- _What you need to do_
Whenever the word "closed" turns up in a line below, that line should be copied.

- _Input data_

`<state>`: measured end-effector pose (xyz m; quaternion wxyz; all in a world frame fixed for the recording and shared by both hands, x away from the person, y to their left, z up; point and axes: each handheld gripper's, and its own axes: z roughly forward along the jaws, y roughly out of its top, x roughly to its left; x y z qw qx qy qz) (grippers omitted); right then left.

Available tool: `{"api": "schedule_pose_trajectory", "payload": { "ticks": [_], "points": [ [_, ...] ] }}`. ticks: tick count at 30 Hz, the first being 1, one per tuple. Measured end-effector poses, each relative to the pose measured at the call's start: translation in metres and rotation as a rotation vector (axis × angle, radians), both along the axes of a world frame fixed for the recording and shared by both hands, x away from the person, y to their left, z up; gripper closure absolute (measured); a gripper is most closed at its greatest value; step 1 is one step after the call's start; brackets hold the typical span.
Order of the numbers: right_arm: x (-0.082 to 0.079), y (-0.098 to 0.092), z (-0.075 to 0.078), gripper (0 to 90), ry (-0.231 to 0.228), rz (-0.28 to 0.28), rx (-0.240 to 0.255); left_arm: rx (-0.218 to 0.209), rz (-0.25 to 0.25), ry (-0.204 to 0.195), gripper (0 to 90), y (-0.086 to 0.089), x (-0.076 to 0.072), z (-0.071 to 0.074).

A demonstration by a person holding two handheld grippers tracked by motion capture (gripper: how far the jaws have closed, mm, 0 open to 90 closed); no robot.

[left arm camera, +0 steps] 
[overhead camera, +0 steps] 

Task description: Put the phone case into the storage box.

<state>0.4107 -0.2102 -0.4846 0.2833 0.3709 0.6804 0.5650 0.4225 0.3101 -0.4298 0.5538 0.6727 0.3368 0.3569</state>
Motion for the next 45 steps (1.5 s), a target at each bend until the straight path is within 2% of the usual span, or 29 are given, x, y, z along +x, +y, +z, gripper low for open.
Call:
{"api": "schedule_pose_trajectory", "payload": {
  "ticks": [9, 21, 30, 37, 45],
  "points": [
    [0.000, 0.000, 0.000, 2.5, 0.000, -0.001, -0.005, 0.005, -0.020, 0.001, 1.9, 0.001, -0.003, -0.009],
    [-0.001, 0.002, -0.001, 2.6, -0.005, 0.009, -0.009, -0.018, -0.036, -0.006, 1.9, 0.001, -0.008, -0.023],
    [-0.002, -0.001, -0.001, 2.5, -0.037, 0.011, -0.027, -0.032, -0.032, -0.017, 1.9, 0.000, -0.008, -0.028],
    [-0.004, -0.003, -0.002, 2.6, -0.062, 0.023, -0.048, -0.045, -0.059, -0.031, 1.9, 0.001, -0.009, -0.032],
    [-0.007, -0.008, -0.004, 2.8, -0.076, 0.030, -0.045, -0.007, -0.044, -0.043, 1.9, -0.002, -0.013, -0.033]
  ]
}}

- _Answer to this task_
Available tool: `{"api": "schedule_pose_trajectory", "payload": { "ticks": [_], "points": [ [_, ...] ] }}`. ticks: tick count at 30 Hz, the first being 1, one per tuple. Measured end-effector poses, each relative to the pose measured at the call's start: translation in metres and rotation as a rotation vector (axis × angle, radians), both along the axes of a world frame fixed for the recording and shared by both hands, x away from the person, y to their left, z up; gripper closure absolute (measured); a gripper is most closed at its greatest value; step 1 is one step after the call's start; brackets hold the typical span.
A demonstration by a person holding two handheld grippers tracked by motion capture (gripper: how far the jaws have closed, mm, 0 open to 90 closed); no robot.

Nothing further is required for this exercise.